To contrast these examples of juvenile/adult rescue of neuronal and neurological deficits, adult reduction of Neuroligin1 overexpression did not rescue synaptic or behavioral symptoms (Hoy et al., 2013). Neuroligin1 overexpression in the hippocampus results in increased spine head size and reduced learning and memory behavior. When overexpression was turned off at 2 months of age, spine heads remained larger in size and repeated testing with the novel object recognition test showed no improvement of memory for up to 4 weeks (Hoy et al., 2013). In contrast, four weeks of overexpression that began in the adult did lead to decreased novel object recognition. This study suggests that overexpression of Neuroligin1 is sufficient to hardwire synapses into a pathological state during development, and that this state can not be reversed by reducing expression levels in the adult. It is, however, possible that a pharmacological intervention might be successful in improving the behavioral deficits.

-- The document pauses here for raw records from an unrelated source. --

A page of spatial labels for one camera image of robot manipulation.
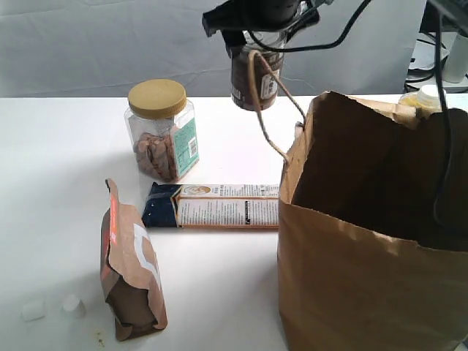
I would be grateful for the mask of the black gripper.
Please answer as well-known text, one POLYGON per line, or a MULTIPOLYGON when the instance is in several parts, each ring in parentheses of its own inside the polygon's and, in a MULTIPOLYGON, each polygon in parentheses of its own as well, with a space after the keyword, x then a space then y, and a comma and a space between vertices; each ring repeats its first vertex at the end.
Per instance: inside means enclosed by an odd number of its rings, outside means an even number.
POLYGON ((242 31, 280 32, 297 26, 315 24, 319 1, 226 1, 203 13, 207 36, 221 31, 229 58, 237 57, 245 46, 242 31))

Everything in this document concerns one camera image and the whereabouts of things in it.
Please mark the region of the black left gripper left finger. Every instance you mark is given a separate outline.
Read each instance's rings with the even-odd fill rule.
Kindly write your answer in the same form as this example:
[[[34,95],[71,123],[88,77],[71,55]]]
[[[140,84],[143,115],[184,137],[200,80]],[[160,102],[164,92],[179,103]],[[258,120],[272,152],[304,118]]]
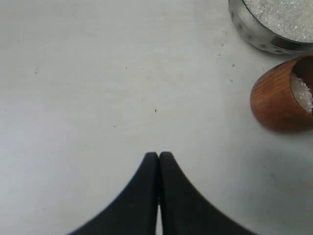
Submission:
[[[154,235],[158,211],[158,156],[146,153],[123,191],[72,235]]]

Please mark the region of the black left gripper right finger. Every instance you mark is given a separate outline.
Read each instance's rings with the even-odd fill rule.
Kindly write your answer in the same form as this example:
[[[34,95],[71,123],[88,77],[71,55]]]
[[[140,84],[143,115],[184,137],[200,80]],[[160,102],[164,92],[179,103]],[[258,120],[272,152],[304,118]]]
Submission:
[[[159,156],[164,235],[246,235],[247,229],[212,206],[189,182],[174,156]]]

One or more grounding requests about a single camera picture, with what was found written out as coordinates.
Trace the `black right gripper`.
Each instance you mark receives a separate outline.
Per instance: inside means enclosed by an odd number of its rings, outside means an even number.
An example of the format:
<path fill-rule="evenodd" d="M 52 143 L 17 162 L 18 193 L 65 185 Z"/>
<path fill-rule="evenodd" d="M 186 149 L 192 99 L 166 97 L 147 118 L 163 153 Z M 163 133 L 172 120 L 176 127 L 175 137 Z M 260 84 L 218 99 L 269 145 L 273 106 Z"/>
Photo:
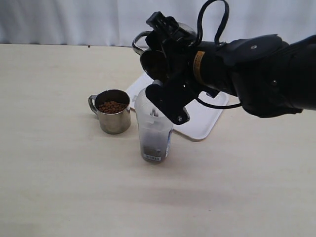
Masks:
<path fill-rule="evenodd" d="M 153 80 L 146 97 L 173 123 L 190 121 L 186 106 L 195 100 L 198 84 L 182 71 L 186 53 L 197 34 L 181 29 L 175 18 L 154 12 L 147 20 L 151 31 L 146 37 L 145 72 Z"/>

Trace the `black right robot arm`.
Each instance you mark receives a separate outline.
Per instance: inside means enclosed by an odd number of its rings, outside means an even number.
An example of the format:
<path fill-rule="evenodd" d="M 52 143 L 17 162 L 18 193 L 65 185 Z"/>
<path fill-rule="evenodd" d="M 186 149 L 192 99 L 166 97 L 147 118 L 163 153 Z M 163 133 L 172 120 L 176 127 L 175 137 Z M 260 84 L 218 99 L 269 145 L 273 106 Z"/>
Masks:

Given the heterogeneity of results from these models, i.e. that Neuroligin1 overexpression deficits can not be rescued after development (Hoy et al., 2013), whereas MeCP2, Neuroligin3 and SHANK2 deletions can (Baudouin et al., 2012; Guy et al., 2007; Won et al., 2012) , it is imperative that we widen these types of studies to other genetic models. It is tempting to hypothesize that overexpression can generally not be rescued, while lack of expression can. However, this general rule does not seem to be the case as the increased number of synapses driven by SynCAM1 overexpression during development can only be maintained by continuous SynCAM1 overexpression in the adult (Robbins et al., 2010). As rescue is not equally possible in developing and adult mice, it seems that each individual mutation may have a defined critical period and will have to be experimentally determined in each case.
With the advent of personalized medicine, we can expect to see prenatal genomic profiling to become increasingly routine. Genomic data will need to be supplemented with a basic understanding of (1) the genes involved in NDDs, (2) the parts of these genes that are essential for synaptic function, and (3) the critical periods for the function of each gene. It is difficult to extrapolate genetic critical periods from mouse studies to humans, and much work is necessary to confirm these trends in human patients. However, an integration of these studies with an individual’s genome sequence may eventually allow personalized interventions, such as gene therapy and/or pharmaceutical treatments for the most severe cases of NDDs.